Não há provocação, princípio de confusão ou olhares tenebrosos até mesmo quando adversários são obrigados a se esmagar por falta de espaço. Sim, o transporte público de Londres tem superlotação e não é apenas em dias de jogos. O horário de pico é tenso na região central.

Chegando à estação Wembley Park, as portas do metrô abrem e as torcidas se agitam ao subirem as escadas rolantes. Os gritos isolados dão lugar a cantos de ambos os lados. O clima segue até quando passamos pela catraca e aí, o que se vê é mágico. Um mar azul de gente desde a saída da estação até a entrada do estádio.

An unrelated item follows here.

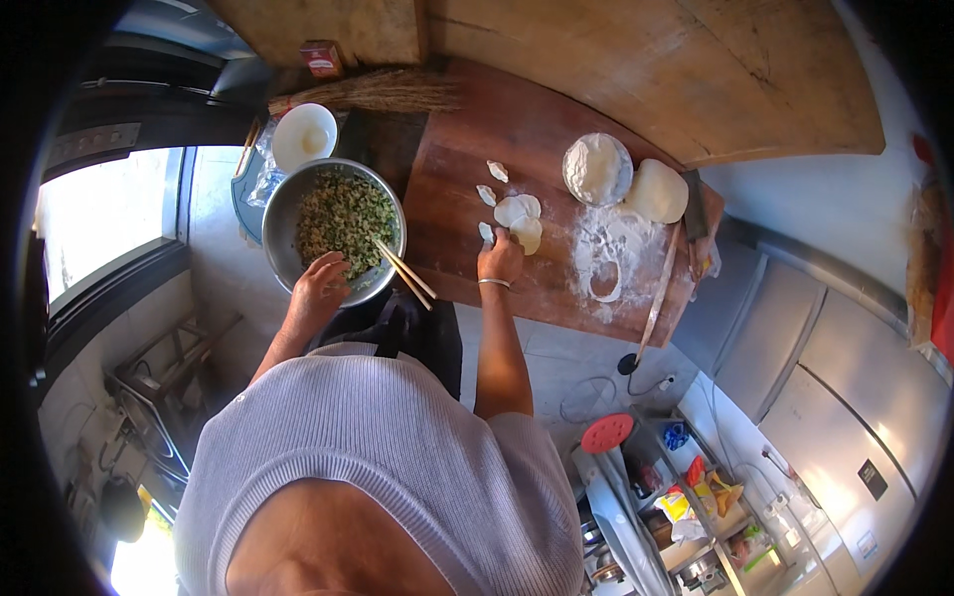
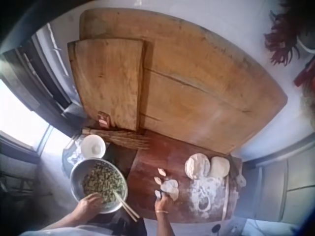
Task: The person prepares dumplings by placing a green vegetable filling onto small circular dough wrappers using chopsticks. They then fold and seal the wrappers by hand, placing the finished dumplings on a wooden board.
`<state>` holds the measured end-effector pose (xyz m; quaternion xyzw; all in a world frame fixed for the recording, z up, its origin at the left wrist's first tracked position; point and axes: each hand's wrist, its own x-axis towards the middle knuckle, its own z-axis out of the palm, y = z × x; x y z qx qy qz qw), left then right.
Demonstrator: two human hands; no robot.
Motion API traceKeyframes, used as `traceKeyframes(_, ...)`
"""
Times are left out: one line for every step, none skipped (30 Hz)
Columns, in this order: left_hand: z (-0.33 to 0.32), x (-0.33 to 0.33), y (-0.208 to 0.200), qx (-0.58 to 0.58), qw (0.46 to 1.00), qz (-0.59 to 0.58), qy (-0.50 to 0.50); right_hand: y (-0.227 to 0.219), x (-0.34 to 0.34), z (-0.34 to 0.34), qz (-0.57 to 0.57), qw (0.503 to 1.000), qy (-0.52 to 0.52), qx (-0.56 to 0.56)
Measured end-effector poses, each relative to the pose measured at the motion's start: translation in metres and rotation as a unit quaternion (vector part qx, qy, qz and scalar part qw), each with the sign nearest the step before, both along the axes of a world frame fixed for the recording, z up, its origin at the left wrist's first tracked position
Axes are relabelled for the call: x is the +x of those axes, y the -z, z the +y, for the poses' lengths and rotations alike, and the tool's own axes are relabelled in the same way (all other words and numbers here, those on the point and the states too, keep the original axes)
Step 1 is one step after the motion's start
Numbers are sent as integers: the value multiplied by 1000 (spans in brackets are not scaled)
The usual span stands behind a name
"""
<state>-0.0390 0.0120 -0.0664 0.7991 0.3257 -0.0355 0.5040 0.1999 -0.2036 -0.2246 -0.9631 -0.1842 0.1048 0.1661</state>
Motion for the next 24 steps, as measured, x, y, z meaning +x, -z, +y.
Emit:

É momento de total deslumbramento.

Infelizmente não é possível desfrutar da vista por muito tempo, já que a quantidade de pessoas saindo da estação faz com que você deixe de admirar a vista e passe a ser mais um naquele corredor humano que parece infinito.

No caminho, barracas de lanches nada saudáveis, muita publicidade sobre a Copa do Mundo, incluindo um ônibus em que torcedores podem deixar sua assinatura e uma mensagem de sorte aos jogadores que irão defender a Inglaterra na Copa do Mundo. Há cambistas e também modelos nos encorajando a apostar no resultado final, aliás, como gostam de apostar os ingleses.

Subindo a rampa do estádio, hora de ir para a bilheteria, desembolsar as salgadas 40 libras e seguir para as catracas. Antes, uma volta em torno do "Templo das Lendas?", onde encontramos a estátua de Bobby Moore, ex-zagueiro e capitão do time que conquistou até hoje o único título inglês em Copas do Mundo, em 1966, ali mesmo, no antigo Wembley, recebendo a taça das reais mãos de Elizabeth II.

Hora de entrar no estádio, com bilhete eletrônico em uma catraca que mais parece uma porta giratória de banco. Depois de uma leve revista, é só procurar seu lugar marcado na arquibancada (no meu caso com as 40 libras que me proporcionaram o lugar mais distante do campo).

Quanto ao jogo, deixa pra lá. Deu a lógica, Chelsea campeão, na partida em que dois pênaltis foram desperdiçados e o alemão Michael Ballack sofreu uma lesão que o tirou da Copa do Mundo.

Como foi bom respirar história, ver o fanatismo de uma torcida de um time rebaixado, a tradição de levar a família no estádio, amigos se reunindo, tudo, em paz.